Dr. Peter Ebert und Professor Tobias Marschall waren auf Seiten der HHU an einer der Studien beteiligt. Sie betonen auf Anfrage gegenüber "Forschung & Lehre"dass die bessere Erforschung des Y-Chromosoms insbesondere in der Medizin dabei helfen kann, personalisierte Diagnosen und Therapien zu ermöglichen und so Krebserkrankungen effektiver zu bekämpfen. Als Beispiel nennen sie den Fall Blasenkrebs, bei dem 10 bis 40 Prozent der Patienten das Y-Chromosom verlieren.

"Erst kürzlich wurde ebenfalls in 'Nature' von Abdel-Hafiz et al. eine Studie präsentiert, in der der Verlust des Y-Chromosoms mit einer schlechten Prognose für Blasenkrebs in Zusammenhang gebracht wird", so Ebert und Marschall über die Studie, an der sie nicht beteiligt waren. Es stelle sich aber die Frage, ob tatsächlich der vollständige Verlust des Y-Chromosoms entscheidend gewesen sei, oder ob nicht auch kleinere genetische Veränderungen auf dem Y-Chromosom bereits prognostische Hinweise geben könnten.
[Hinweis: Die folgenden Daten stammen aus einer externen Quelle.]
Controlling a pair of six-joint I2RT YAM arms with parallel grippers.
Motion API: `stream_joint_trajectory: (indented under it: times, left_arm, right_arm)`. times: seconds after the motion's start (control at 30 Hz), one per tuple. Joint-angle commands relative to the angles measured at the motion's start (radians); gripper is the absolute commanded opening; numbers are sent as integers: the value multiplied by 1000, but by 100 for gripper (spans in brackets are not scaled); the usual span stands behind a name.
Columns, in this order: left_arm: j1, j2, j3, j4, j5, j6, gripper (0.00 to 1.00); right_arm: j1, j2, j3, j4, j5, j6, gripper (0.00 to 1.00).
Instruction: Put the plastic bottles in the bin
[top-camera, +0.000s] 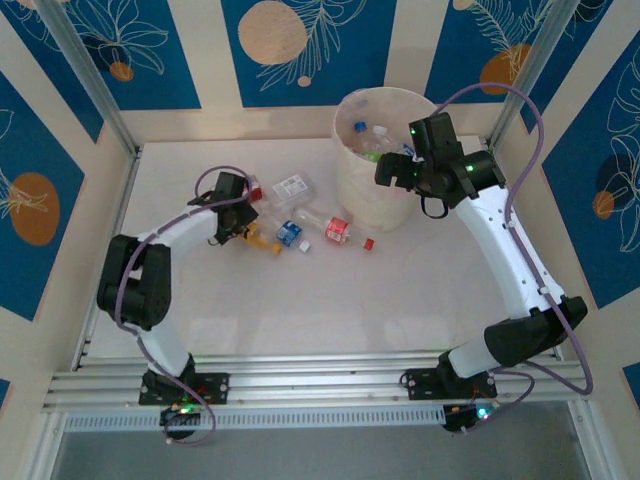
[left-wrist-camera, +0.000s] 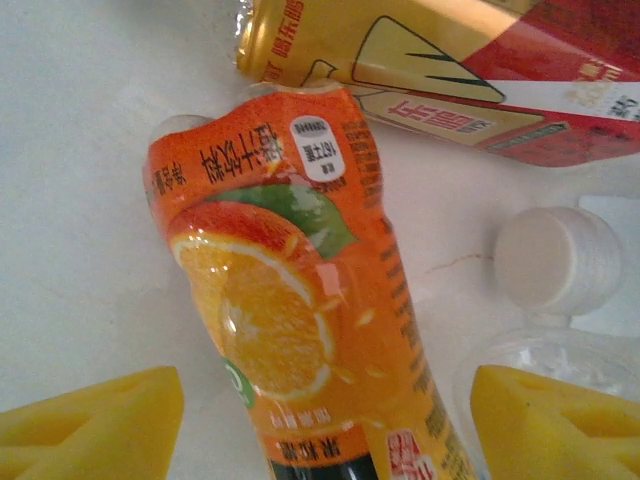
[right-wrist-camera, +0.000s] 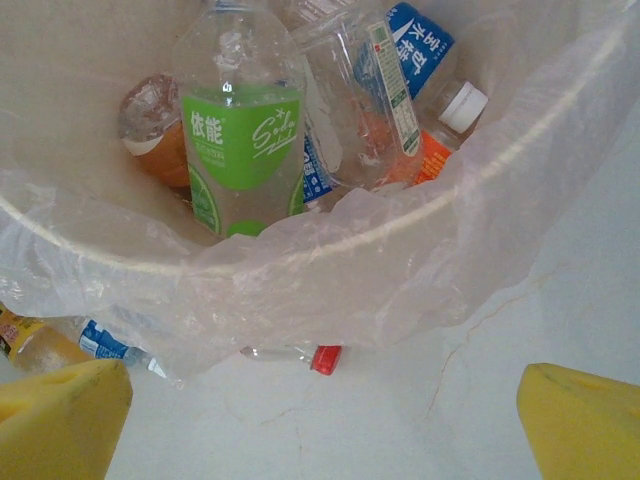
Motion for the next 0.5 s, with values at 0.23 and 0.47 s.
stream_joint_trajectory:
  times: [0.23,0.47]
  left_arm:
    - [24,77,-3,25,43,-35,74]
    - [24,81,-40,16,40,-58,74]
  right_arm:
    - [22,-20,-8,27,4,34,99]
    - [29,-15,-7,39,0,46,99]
Diese Frage zu klären, sei entscheidend. Denn die Autoren der Studie gingen auch davon aus, dass ein Verlust des Y-Chromosoms dazu führte, dass Patienten besser auf bestimmte Therapien gegen Blasenkrebs ansprangen. "Um solche Fragen zu beantworten, ist es essenziell, das Y-Chromosome komplett zu kennen und auch zu verstehen, was normale – im Sinne von nicht krankheitsbedingte – genetische Variation auf dem Y-Chromosom ist", so Ebert und Marschall. "Die Antworten, die man im Laufe der Zeit findet, können und werden in vielen Fällen von Mensch zu Mensch unterschiedlich sein, was eine personalisierte Therapie erst möglich macht."

Was haben die Forschenden in der Studie herausgefunden?
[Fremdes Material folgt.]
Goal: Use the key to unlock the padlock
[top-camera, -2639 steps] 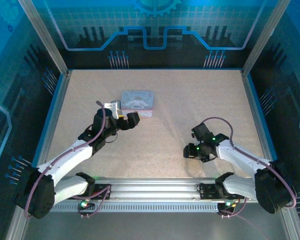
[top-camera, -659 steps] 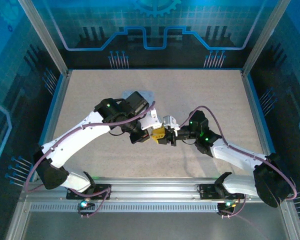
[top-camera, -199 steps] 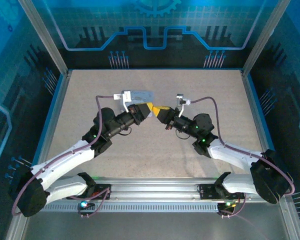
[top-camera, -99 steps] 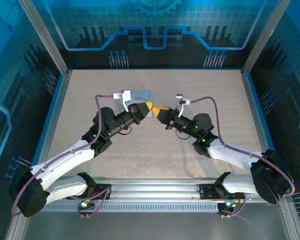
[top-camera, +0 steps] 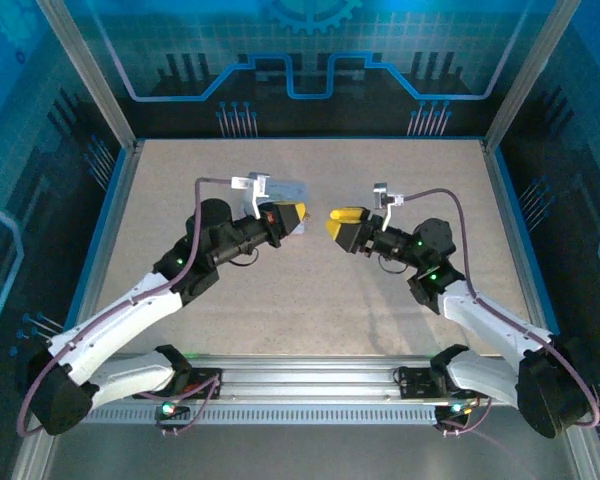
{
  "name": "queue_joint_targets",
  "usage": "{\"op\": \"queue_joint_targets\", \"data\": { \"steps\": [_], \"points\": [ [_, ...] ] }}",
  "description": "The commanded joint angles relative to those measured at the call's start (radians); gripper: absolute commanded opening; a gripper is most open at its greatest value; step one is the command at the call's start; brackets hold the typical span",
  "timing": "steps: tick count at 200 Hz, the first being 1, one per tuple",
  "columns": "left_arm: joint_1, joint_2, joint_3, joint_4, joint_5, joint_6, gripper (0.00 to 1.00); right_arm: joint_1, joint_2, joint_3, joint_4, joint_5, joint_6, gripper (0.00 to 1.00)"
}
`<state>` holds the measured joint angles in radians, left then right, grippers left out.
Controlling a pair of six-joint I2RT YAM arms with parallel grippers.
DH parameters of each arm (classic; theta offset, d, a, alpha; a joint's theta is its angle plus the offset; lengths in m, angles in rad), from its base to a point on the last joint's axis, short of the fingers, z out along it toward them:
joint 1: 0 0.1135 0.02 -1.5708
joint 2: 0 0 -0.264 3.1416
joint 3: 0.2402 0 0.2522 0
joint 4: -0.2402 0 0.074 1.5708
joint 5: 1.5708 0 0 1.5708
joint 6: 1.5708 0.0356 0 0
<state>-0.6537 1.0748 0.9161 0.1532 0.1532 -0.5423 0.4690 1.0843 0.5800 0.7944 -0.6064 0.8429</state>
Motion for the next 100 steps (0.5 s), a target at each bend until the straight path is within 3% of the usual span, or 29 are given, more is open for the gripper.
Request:
{"op": "queue_joint_targets", "data": {
  "steps": [1, 51, 100],
  "points": [
    [-0.001, -0.017, 0.073, -0.148, 0.057, 0.103, 0.0, -0.019, -0.008, 0.032, -0.049, -0.141, -0.016, 0.65],
    [-0.001, 0.017, 0.134, -0.2, 0.125, 0.118, 0.0, -0.012, 0.05, 0.079, 0.009, -0.199, 0.006, 0.66],
    [0.0, 0.041, 0.136, -0.183, 0.154, 0.11, 0.0, 0.025, 0.098, 0.122, 0.022, -0.193, 0.005, 0.57]
  ]
}}
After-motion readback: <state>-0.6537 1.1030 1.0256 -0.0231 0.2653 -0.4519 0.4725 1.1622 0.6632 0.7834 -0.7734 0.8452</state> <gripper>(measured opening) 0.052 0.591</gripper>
In ihrer Studie, an dem ein internationales Forschungsteam beteiligt war, sequenzierten und rekonstruierten die Forschenden die Y-Chromosomen von 43 männlichen Individuen aus 21 unterschiedlichen menschlichen Bevölkerungen. Die komplexe Zusammenstellung dieser 43 Y-Chromosomen gleiche einer riesigen Puzzlearbeit, hieß es in der Pressemitteilung der HHU.

Die zusammengesetzten Sequenzen sollen einen tieferen Einblick in die genetische Entwicklung der Y-Chromosomen über einen Zeitraum von 183.000 Jahren menschlicher Evolution ermöglichen. Sie offenbaren neue DNA-Sequenzen, markante Bereiche von konservierten Regionen und Einblicke in die molekularen Mechanismen, die zur komplexen Struktur des Y-Chromosoms beigetragen haben.
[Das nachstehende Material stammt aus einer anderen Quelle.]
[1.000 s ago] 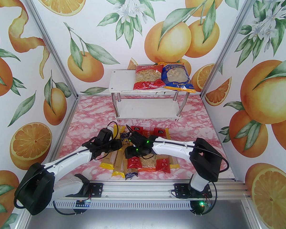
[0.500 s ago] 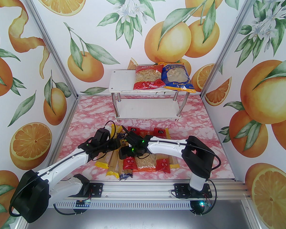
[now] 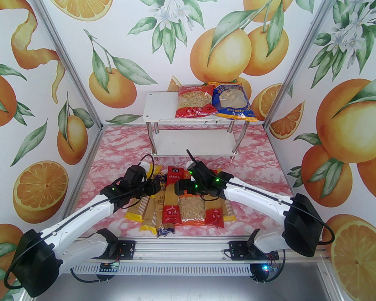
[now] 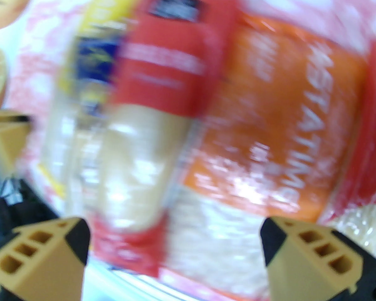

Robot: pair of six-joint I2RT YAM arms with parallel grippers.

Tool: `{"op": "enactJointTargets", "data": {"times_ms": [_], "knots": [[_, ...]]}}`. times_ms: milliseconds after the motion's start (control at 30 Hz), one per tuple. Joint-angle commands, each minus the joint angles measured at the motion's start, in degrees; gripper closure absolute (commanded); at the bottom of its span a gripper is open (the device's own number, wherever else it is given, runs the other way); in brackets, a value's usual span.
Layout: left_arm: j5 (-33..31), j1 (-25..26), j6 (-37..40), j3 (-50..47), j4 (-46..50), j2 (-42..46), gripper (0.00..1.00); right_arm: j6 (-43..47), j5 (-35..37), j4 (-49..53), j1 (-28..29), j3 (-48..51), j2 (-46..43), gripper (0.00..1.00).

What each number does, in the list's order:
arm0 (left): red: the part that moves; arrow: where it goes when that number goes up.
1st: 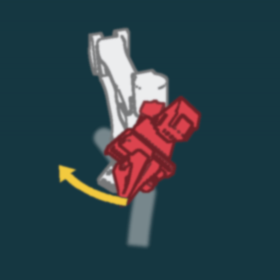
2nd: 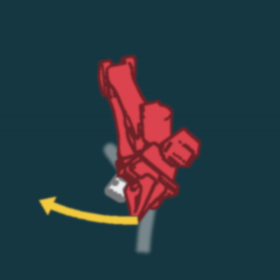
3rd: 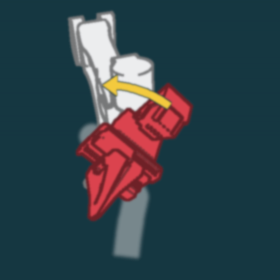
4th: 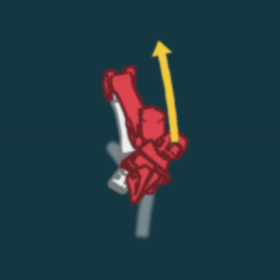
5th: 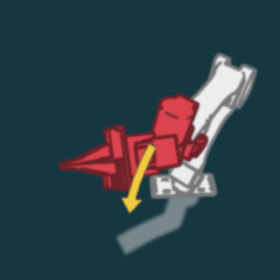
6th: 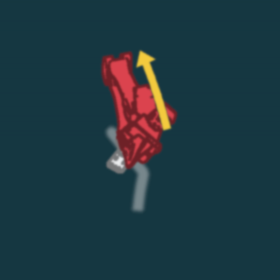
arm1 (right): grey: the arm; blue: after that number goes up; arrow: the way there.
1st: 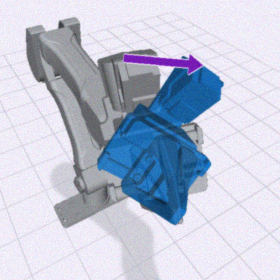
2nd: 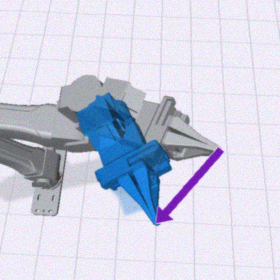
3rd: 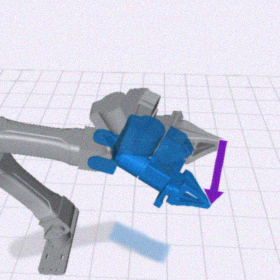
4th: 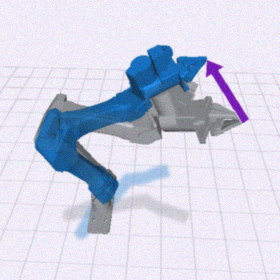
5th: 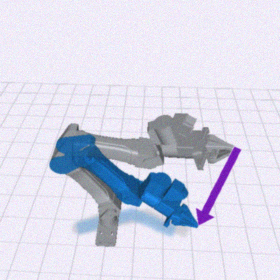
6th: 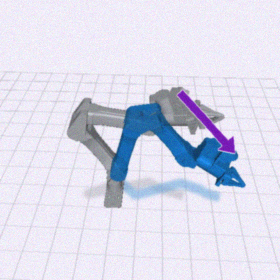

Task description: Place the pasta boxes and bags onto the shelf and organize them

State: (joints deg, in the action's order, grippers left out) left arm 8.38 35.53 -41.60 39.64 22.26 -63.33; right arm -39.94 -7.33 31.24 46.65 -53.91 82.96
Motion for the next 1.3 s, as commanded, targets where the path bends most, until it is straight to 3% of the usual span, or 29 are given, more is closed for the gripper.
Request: {"op": "enactJointTargets", "data": {"times_ms": [0,367,600,800,933,1100,1267], "knots": [[0.29,2.57,-0.29,3.16,-1.55,-3.42,0.66,1.08,1.63,2.54,-0.41,1.38,-0.13,0.05],[7.93,7.32,-2.72,8.65,-11.22,-19.14,0.67,1.70,0.40,3.68,-6.20,6.44,-1.68,0.04],[9.77,9.94,-3.02,13.04,-10.54,-24.81,0.65,3.45,-2.01,5.16,-11.13,9.47,-3.23,0.04],[6.76,13.11,-1.38,17.20,-5.08,-27.86,0.63,3.55,-2.13,4.81,-13.65,11.36,-6.17,0.03],[0.58,16.36,2.13,22.76,3.82,-30.53,0.63,2.51,-0.42,4.21,-13.85,10.85,-10.16,0.03],[-2.32,17.45,-0.67,23.99,8.24,-32.94,0.61,2.43,3.64,5.05,-17.80,9.00,-16.90,0.01],[-3.41,17.97,-1.55,26.80,12.90,-35.19,0.51,5.35,1.52,5.66,-22.12,5.71,-19.67,0.00]]}}
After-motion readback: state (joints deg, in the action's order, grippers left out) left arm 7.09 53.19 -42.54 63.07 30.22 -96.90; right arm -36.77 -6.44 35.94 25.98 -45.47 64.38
Das Y-Chromosom wird immer genauer entschlüsselt

Erst vor kurzem wurde die Bedeutung des Y-Chromosoms allgemein für die Anfälligkeit von Männern für bestimmte nicht geschlechtsspezifische Krebserkrankungen im Vergleich zu Frauen herausgestellt. Im Juni 2023 veröffentlichte "Nature" zwei Studien, die den Einfluss des Y-Chromosoms auf Krebserkrankungen bei Männern beleuchteten. Dies deutet darauf hin, dass genetische Faktoren neben den vorher angenommenen Unterschieden im Lebensstil von Männern und Frauen eine Rolle spielen könnten.

"Um diese Erkenntnisse nun tiefgehend zu erforschen, ist es notwendig, das Y-Chromosom komplett zu kennen", so Ebert in der Pressemitteilung der HHU. Er verweist darin auch auf die gleichzeitige Publikation von Adam Phillippy und des Telomere-to-Telomere-Konsortiums in "Nature".

In dieser Veröffentlichung wird erstmals die vollständige Sequenz eines menschlichen Y-Chromosoms mit 62.460.029 Basenpaaren präsentiert. Dies hat zur Schließung von Lücken und zur Korrektur von Fehlern in der aktuellen Referenzgenomsequenz des menschlichen Y-Chromosoms geführt. Diese Fortschritte unterstützen zudem vergleichende Studien, die eine umfassendere und präzisere Beschreibung der genetischen Variation durch möglichst vollständige Y-Chromosomen ermöglichen, wie sie in der aktuellen Studie des "Human Genome Structural Variation Consortium" (HGSVC) beschrieben werden, an der das Düsseldorfer Institut maßgeblich beteiligt war.